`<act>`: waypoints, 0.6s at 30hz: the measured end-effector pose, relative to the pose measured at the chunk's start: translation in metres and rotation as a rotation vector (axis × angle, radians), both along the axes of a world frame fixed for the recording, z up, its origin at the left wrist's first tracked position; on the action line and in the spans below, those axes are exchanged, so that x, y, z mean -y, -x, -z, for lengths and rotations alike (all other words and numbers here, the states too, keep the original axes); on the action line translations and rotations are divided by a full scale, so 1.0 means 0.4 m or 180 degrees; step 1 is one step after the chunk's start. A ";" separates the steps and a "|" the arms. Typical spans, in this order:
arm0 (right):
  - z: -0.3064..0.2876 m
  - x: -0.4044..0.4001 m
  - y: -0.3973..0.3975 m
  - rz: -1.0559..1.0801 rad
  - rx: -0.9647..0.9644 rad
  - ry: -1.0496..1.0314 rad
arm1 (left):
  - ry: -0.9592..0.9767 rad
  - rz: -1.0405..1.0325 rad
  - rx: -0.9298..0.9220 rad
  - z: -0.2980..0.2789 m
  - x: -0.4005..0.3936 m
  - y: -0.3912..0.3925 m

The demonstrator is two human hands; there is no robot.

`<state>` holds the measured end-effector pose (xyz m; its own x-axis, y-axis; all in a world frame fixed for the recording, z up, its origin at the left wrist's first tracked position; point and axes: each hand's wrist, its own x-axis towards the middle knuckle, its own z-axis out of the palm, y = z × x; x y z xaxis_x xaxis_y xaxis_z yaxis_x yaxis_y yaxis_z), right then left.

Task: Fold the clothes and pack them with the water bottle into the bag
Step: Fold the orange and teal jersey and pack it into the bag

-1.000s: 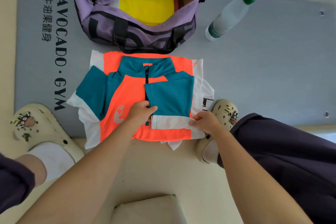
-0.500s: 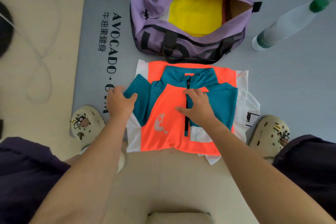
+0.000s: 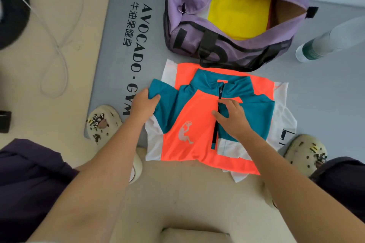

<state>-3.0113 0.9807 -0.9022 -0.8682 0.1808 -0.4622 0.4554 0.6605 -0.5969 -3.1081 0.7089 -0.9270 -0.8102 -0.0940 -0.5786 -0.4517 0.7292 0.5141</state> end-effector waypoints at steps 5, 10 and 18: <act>-0.014 0.003 -0.002 0.0024 0.0113 0.0037 | -0.0736 -0.1296 0.0340 -0.031 0.076 0.003; -0.034 0.031 0.017 0.0406 0.0098 -0.0129 | -0.0835 -0.1146 0.0868 -0.100 0.121 -0.003; -0.064 0.128 0.020 0.1541 0.0744 0.1348 | -0.2525 0.0135 0.1999 -0.216 -0.093 -0.062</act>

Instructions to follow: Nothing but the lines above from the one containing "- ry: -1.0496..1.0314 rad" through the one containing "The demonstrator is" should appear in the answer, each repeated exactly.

Task response:
  - ry: -1.0496..1.0314 rad
arm1 (left):
  - ry: -0.9592..0.9767 rad
  - rz: -1.0405..1.0325 rad
  - rx: -0.9298..0.9220 rad
  - z: -0.2980..0.2789 m
  - x: -0.4005..0.3936 m
  - y: -0.3912..0.3925 m

The demonstrator is two human hands; there is no robot.

This output has been written out in full.